A Community Garden Announcement

The Waikoloa Community Garden

This was posted in the Waikoloa Breeze, our community newsletter a while ago:

“Soil, garden beds (8 x 3) and mulch will be provided free of charge. All items grown in the community garden will be organic, meaning No pesticides. Individuals are free to take home, share, trade or sell whatever is grown in their beds. There is a fee of $40 per year to cover the cost of water usage. For more information contact Beverley Brand.”

Sample Garden

What a concept! A community garden being started in Waikoloa Village. Immediate joy would have been my first response, however, as the Treasurer for the Waikoloa Outdoor Circle, I knew that something incredible was about to happen.

Gardens Available

Gardens are now available for people young and old to grow and plant their own veggies, herbs, or flowers in Waikoloa Village. Yes, Beverly Brand, the Waikoloa “go-getter” that has started and completed more projects in Waikoloa that I know of, was at it again. The Dry Forest Initiative, the Dusty Donkey Emporium, and now the Waikoloa Community Garden, funded in part by the Waikoloa Outdoor Circle are a few of her completed visions.
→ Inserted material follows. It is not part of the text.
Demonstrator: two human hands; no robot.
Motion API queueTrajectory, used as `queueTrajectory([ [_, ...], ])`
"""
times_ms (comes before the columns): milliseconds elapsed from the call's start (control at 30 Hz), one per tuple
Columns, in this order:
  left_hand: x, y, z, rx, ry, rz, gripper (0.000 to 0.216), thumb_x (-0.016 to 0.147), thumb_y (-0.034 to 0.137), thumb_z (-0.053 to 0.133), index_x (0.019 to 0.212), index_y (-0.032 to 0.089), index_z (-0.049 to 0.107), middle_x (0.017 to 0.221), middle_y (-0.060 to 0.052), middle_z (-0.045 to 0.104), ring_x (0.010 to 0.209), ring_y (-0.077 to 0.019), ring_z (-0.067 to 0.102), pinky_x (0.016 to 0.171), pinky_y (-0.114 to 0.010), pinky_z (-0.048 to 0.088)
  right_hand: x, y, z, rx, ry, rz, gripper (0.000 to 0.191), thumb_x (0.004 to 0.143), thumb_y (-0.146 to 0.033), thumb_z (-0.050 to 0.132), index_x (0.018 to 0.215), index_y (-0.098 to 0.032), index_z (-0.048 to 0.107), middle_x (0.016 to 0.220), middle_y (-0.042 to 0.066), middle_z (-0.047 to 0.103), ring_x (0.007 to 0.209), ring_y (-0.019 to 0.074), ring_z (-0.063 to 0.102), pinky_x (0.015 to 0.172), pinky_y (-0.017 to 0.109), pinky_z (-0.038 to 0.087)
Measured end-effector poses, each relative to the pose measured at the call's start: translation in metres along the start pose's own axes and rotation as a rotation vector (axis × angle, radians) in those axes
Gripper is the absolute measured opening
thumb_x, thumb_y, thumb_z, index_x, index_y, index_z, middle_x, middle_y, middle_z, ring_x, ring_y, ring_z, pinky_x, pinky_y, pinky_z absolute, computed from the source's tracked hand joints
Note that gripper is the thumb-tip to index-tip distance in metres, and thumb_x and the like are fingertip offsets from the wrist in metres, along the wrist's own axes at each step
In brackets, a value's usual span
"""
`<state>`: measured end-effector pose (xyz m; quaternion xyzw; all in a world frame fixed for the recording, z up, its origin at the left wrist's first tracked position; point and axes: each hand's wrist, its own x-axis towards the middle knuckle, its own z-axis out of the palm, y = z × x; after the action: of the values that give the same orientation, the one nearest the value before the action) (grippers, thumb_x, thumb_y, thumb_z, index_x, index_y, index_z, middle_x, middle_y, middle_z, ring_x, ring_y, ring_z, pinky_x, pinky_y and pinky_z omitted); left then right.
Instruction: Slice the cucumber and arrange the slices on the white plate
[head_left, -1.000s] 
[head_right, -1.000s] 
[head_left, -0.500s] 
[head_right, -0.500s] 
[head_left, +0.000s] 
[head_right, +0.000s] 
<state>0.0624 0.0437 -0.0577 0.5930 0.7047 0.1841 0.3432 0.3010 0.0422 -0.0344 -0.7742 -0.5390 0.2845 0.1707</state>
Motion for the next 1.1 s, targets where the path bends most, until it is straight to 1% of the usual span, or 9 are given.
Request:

Photo Credit: Greg Klicker

Her Vision for the Community

Out of my own curiosity, I finally caught up with Beverley to see what her inspiration was for the Waikoloa Community Garden. Pretty simple. She loves to garden and was inspired by a recent trip to Canada where all of the communities had gardens. She said, “she wanted to watch things grow and bring the community together.” She came up with the slogan, “A Community that Gardens Together, Grows Together.” By golly, it appears Beverley has accomplished this goal in such a wonderful way and it’s starting to blossom. No pun intended. More on the individual gardens later.

Love to Garden

Let it Grow

Being a gardener myself, who just loves to dig in the dirt and get dirty, I wanted to find a home with a garden. My husband wanted a view, and I wanted a garden. We were surprised; we got both. When I started learning about gardening in Hawaii, I learned pretty much anything grows here. What joy. Unlike Hawaii, in Colorado, you were lucky to get May to September without the snow spoiling all of your hard work. Some good soil, water, and sunshine all year round is a great recipe for successful gardening. It isn’t that difficult to have a “green thumb” in Hawaii, unless of course, you prefer surfing.

My Garden

My pineapple from the top shooting down

My garden has an avocado tree, a grapefruit tree, a mandarin orange tree, a lime tree, several and I mean several banana trees, a coconut tree, sugar cane, 12 pineapples, and two raised beds. We’ve added a papaya and lemon tree along with kale, lettuces, herbs, celery, cucumbers, zucchini, broccoli, strawberries and carrots in the raised beds. This list covers the edible plants. I won’t bore you with the other exotic flowers and palms we have because everyone in Hawaii tends to just want to eat. Good fresh fruits and veggies are just what the doctor ordered. I love to garden.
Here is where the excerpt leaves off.